Blood velocity in the middle cerebral artery and regional cerebral blood flow during carotid endarterectomy.

Abstract
Blood flow velocity in the middle cerebral artery, determined by transcranial Doppler ultrasonography, was monitored during 31 carotid endarterectomies. Electroencephalogram (EEG) was also monitored, and regional cerebral blood flow (rCBF) was measured. The relation between rCBF and mean velocity was dependent on the rCBF level; the correlation was strong if rCBF was less than 20 ml/100 g/min but weak if rCBF was greater than that level.

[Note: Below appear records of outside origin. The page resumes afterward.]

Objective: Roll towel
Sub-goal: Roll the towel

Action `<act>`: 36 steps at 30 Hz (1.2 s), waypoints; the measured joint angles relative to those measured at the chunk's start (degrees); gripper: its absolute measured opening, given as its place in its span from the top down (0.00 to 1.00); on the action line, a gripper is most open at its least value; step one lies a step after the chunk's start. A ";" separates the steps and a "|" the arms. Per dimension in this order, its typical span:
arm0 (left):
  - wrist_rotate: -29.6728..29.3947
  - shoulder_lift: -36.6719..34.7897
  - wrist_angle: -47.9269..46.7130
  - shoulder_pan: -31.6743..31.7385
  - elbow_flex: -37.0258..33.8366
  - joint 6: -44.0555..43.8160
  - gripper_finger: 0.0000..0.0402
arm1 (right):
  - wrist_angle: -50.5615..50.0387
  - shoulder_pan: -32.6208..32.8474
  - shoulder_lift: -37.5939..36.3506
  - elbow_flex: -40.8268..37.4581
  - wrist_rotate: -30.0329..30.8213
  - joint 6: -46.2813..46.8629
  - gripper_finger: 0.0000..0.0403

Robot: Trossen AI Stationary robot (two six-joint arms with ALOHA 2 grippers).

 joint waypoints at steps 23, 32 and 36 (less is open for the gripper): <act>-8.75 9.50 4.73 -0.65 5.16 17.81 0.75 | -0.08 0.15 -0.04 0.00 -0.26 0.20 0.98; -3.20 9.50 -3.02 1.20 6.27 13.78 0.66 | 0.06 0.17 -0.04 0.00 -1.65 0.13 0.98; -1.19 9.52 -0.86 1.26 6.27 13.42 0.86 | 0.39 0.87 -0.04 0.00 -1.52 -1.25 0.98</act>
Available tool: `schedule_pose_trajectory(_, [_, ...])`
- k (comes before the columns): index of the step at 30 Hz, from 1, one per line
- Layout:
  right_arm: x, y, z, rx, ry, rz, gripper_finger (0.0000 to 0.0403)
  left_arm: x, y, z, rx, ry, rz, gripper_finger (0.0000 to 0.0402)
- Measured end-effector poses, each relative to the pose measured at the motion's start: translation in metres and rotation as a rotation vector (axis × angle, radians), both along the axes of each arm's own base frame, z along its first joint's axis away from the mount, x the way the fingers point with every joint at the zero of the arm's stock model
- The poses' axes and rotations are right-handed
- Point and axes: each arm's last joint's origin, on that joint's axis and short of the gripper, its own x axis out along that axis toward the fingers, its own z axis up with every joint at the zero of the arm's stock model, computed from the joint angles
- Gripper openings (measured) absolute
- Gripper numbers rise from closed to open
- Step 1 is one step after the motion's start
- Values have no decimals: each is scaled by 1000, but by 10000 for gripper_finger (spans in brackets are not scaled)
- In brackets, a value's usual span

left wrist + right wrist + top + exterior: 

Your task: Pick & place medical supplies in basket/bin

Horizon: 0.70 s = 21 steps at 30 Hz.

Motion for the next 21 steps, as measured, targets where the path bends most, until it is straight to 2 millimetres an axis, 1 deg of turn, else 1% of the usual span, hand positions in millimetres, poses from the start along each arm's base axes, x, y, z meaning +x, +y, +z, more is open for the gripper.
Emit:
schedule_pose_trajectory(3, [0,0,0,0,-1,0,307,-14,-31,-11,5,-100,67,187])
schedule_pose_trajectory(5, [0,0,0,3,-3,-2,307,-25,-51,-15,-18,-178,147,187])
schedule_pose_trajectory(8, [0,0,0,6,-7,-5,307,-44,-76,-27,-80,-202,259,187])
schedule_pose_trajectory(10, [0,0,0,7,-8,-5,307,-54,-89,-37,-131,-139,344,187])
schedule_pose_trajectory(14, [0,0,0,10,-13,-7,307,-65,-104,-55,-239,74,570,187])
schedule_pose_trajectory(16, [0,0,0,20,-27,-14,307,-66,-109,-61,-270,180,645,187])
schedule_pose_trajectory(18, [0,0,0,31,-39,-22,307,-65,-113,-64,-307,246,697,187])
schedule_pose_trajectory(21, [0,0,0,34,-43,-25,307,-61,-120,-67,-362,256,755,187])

Ipsilateral EEG suppression was related to a rCBF threshold of 9 ml/100 g/min and to a mean velocity threshold of 15 cm/sec; the rCBF threshold was more specific for EEG change. Postischemic hyperemia was evident in measurements of mean velocity but not of rCBF. These disparities between mean velocity and rCBF seemed to be due to three factors: 1) disproportionately high mean velocity in patients with stenosis of the middle cerebral artery, 2) a nonlinear relation between mean velocity and rCBF, and 3) the anatomically different regions of the brain in which mean velocity and rCBF are measured. The velocity measurement appeared to be relatively more sensitive than rCBF to hemodynamic events in the corpus striatum and internal capsule.